(Beginning of Supplied data)

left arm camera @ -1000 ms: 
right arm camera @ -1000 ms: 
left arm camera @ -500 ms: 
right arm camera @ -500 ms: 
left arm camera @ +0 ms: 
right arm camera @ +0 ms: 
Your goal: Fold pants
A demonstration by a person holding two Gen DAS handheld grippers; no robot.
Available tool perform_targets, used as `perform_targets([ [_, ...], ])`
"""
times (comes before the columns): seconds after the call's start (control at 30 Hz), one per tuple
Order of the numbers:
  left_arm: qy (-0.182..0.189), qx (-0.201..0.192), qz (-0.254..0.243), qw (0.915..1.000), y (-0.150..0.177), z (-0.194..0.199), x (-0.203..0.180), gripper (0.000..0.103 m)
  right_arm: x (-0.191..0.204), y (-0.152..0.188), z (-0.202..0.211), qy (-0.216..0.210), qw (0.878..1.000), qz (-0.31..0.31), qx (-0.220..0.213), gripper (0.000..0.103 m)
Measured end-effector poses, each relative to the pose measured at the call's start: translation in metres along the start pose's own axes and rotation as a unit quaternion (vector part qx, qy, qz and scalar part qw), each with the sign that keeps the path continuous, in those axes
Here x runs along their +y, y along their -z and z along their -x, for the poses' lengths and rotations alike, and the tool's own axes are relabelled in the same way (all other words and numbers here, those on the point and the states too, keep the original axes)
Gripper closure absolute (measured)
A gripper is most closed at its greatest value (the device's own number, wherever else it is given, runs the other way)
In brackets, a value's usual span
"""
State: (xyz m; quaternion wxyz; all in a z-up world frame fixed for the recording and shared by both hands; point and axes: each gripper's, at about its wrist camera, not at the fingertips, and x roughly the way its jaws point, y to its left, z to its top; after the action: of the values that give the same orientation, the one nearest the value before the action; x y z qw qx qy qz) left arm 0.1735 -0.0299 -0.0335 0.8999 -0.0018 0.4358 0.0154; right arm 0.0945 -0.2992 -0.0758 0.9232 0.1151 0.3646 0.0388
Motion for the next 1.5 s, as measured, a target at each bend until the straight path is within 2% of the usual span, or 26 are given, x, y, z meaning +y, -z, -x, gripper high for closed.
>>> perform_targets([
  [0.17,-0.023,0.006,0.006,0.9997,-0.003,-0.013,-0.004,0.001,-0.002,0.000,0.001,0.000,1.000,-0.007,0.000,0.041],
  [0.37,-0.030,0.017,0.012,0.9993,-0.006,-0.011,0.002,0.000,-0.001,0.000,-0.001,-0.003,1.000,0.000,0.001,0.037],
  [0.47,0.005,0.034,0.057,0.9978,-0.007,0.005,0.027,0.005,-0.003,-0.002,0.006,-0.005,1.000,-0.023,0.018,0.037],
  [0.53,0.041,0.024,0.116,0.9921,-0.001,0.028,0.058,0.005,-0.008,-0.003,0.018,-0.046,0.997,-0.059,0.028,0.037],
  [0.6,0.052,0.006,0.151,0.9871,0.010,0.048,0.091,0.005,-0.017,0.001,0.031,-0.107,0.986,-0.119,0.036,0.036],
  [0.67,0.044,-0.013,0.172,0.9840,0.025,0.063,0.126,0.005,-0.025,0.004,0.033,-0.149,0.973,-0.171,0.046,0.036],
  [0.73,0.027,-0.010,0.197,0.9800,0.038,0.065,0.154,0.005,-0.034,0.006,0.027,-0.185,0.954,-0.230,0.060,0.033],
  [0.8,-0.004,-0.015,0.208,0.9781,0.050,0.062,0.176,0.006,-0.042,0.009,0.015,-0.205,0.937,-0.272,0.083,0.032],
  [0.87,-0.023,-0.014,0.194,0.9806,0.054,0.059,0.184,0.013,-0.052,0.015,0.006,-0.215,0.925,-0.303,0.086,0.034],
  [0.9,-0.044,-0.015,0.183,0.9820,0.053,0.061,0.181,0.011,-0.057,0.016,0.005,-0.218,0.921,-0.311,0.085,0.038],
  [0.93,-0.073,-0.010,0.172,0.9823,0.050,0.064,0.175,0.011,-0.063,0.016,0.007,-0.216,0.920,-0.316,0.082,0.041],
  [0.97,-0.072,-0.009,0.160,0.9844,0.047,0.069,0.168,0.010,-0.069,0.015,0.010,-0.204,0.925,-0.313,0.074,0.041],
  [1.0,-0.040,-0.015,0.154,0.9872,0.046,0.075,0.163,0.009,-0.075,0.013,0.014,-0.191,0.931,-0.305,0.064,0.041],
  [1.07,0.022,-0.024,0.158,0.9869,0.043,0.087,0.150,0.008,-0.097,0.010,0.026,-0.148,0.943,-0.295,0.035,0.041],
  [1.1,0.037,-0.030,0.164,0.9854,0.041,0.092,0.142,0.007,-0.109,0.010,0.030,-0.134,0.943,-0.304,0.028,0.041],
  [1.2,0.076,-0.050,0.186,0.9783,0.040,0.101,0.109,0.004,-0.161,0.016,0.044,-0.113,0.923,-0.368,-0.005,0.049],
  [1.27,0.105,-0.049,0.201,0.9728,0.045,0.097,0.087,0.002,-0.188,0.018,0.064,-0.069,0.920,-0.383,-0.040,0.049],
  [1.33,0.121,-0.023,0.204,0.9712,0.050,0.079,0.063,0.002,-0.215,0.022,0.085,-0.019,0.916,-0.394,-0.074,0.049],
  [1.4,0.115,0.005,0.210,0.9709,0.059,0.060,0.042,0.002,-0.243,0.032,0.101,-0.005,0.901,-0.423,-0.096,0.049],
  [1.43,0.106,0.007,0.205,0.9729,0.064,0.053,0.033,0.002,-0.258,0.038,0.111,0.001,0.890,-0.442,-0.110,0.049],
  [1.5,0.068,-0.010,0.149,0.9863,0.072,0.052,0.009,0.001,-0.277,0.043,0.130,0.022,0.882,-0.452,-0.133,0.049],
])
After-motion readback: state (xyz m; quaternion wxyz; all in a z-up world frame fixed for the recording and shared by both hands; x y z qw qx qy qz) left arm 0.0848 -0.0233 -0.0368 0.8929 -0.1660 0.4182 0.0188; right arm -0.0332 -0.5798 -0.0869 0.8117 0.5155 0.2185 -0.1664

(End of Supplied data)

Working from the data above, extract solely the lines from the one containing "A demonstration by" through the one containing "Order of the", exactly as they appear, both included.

▶ _Output of the task_
A demonstration by a person holding two Gen DAS handheld grippers; no robot.
Available tool perform_targets, used as `perform_targets([ [_, ...], ])`
"""
times (comes before the columns): seconds after the call's start (control at 30 Hz), one per tuple
Order of the numbers:

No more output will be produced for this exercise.